Es war eine unsichere Zeit. Unsere Schüler und Schülerinnen hatte 2 Jahre Pandemie in Angst und sozialer Ausgrenzung erlebt. Distanzunterricht, Einsamkeit, starker Medienkonsum und auch persönliche und familiäre Konflikte belasten die jungen Menschen. Unsicherheit, Zweifel und viele Fragen beschäftigen die Köpfe der Mädchen und Jungen. Es gibt viele zwischenmenschliche Herausforderungen zu bewältigen. Als Schulsozialarbeiterin war ich auf der Suche nach Projekten die unterstützen und helfen. Ich sah die Seite von Christina...
Naturerfahrungen und ein Beitrag zur Verbesserung des Klassenklimas in zwei 6.Klassen waren mein Anliegen. Christina erkannte meinen „Hilferuf“ und wir besprachen die Möglichkeiten. Sie hatte ganz viele Fragen, nahm sich Zeit und hörte zu. Die Absprachen, Planungen und Zuarbeiten waren einfach großartig und zuverlässig. Sie kannte unsere Umgebung nicht und kam im Vorfeld der Planung persönlich vorbei um sich ein Bild davon zu machen. So lernten wir uns auch schon mal persönlich kennen und ich freute mich noch mehr auf die Projekte in den beiden Klassen und war gespannt. ...
Was Christina aber an einem Projekttag mit den jungen Menschen, den Lehrkräften und den Helfern gemacht hat war so viel mehr als ich für möglich hielt...
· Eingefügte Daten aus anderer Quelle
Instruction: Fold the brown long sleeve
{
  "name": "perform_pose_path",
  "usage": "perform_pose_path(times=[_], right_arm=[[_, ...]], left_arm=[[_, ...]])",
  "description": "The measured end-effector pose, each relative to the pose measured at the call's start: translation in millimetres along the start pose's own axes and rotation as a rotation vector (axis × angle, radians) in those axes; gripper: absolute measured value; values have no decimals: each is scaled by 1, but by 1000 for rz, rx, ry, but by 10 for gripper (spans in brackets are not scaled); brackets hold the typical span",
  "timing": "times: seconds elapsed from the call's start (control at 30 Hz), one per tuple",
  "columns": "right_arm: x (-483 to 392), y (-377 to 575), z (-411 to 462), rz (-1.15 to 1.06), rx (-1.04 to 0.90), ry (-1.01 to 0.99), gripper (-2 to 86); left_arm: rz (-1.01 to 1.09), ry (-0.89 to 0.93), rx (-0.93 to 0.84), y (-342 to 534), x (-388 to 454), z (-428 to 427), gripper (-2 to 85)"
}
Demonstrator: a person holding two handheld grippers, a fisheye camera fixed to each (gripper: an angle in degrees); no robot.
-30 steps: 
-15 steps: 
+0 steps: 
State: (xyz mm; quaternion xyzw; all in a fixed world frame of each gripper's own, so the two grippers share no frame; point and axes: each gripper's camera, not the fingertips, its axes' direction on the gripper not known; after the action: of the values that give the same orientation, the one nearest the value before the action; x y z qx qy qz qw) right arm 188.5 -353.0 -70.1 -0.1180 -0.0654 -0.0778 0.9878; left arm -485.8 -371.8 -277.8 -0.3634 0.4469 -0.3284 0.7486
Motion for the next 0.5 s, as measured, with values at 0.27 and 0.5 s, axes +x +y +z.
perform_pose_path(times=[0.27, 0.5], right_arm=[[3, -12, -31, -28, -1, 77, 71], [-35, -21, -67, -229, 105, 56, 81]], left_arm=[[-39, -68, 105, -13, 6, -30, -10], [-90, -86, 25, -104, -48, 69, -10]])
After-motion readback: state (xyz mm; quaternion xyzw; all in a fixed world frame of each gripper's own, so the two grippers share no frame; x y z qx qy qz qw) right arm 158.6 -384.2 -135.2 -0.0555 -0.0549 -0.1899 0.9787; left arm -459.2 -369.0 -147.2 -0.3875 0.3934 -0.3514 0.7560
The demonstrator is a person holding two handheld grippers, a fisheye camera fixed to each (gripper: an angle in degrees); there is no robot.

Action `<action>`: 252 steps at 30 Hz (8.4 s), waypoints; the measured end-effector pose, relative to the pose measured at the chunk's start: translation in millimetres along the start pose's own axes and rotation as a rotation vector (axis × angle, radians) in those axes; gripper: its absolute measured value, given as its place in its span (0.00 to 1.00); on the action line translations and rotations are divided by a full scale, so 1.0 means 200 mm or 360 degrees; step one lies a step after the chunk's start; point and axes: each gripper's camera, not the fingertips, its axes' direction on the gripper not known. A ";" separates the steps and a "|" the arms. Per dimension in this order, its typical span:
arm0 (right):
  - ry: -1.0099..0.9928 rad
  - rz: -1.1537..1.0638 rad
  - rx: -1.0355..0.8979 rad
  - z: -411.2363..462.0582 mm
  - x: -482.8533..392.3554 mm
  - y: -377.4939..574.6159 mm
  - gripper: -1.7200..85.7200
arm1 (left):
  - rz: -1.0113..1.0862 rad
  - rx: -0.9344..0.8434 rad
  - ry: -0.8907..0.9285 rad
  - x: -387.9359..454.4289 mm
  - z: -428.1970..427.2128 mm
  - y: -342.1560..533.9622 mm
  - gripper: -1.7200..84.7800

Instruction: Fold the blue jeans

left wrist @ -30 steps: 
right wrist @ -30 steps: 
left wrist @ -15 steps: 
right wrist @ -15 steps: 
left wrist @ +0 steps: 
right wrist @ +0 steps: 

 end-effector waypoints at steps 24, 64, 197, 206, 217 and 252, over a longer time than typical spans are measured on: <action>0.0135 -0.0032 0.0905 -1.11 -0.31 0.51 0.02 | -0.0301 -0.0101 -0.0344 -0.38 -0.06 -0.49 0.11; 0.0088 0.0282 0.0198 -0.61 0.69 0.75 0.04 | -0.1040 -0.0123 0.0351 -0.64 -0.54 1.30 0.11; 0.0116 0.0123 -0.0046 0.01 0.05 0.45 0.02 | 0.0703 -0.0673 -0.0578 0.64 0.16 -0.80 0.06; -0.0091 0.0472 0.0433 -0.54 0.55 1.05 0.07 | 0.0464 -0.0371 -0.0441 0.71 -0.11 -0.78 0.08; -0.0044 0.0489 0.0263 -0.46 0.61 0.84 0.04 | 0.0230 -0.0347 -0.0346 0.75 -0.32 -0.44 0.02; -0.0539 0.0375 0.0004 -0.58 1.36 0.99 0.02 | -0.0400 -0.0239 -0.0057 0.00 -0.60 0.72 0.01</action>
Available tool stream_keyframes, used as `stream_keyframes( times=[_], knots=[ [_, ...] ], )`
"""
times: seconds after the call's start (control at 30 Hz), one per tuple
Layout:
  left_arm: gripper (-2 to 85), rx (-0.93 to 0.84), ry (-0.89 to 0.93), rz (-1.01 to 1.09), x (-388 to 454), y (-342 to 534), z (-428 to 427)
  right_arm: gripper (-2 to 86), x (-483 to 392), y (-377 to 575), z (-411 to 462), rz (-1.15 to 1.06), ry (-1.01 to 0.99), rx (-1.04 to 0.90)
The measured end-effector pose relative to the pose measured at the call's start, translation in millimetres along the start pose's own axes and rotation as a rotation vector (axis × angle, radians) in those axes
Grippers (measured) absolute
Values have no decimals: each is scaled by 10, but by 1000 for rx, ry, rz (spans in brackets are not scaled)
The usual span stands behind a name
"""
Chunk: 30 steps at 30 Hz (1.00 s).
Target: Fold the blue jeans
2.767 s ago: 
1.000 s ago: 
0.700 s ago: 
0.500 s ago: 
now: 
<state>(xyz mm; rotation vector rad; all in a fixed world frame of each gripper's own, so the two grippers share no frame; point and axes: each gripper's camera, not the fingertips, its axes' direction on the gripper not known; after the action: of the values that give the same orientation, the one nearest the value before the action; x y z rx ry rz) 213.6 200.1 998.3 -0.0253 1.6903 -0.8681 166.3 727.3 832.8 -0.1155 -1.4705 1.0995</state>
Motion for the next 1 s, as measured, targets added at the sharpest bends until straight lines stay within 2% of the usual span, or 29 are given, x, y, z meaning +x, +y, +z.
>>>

So viel Freiwilligkeit, so viel Vertrauen, so viel Offenheit, Toleranz und Akzeptanz haben sich in diesen wenigen Stunden gezeigt. Die Mädchen und Jungen wurden zusehend glücklicher und freundlich im Miteinander. Obwohl dieser Projekttag „aufgedrückt“ wurde und anfänglich nicht alle Schülerrinnen und Schüler Lust dazu hatten, Christina hat sie alle abgeholt. Die Mädchen und Jungen habe in der naturnahen Umgebung viel über ihre Klassengemeinschaft und über sich selbst erfahren, sich Herausforderungen gestellt, Ängste und Schwierigkeiten überwunden. Das schweißt zusammen.
Liebe Christina, die Klassen und ich sind dir sehr dankbar für dies Erfahrungen und die Impulse, an denen wir weiter forschen wollen.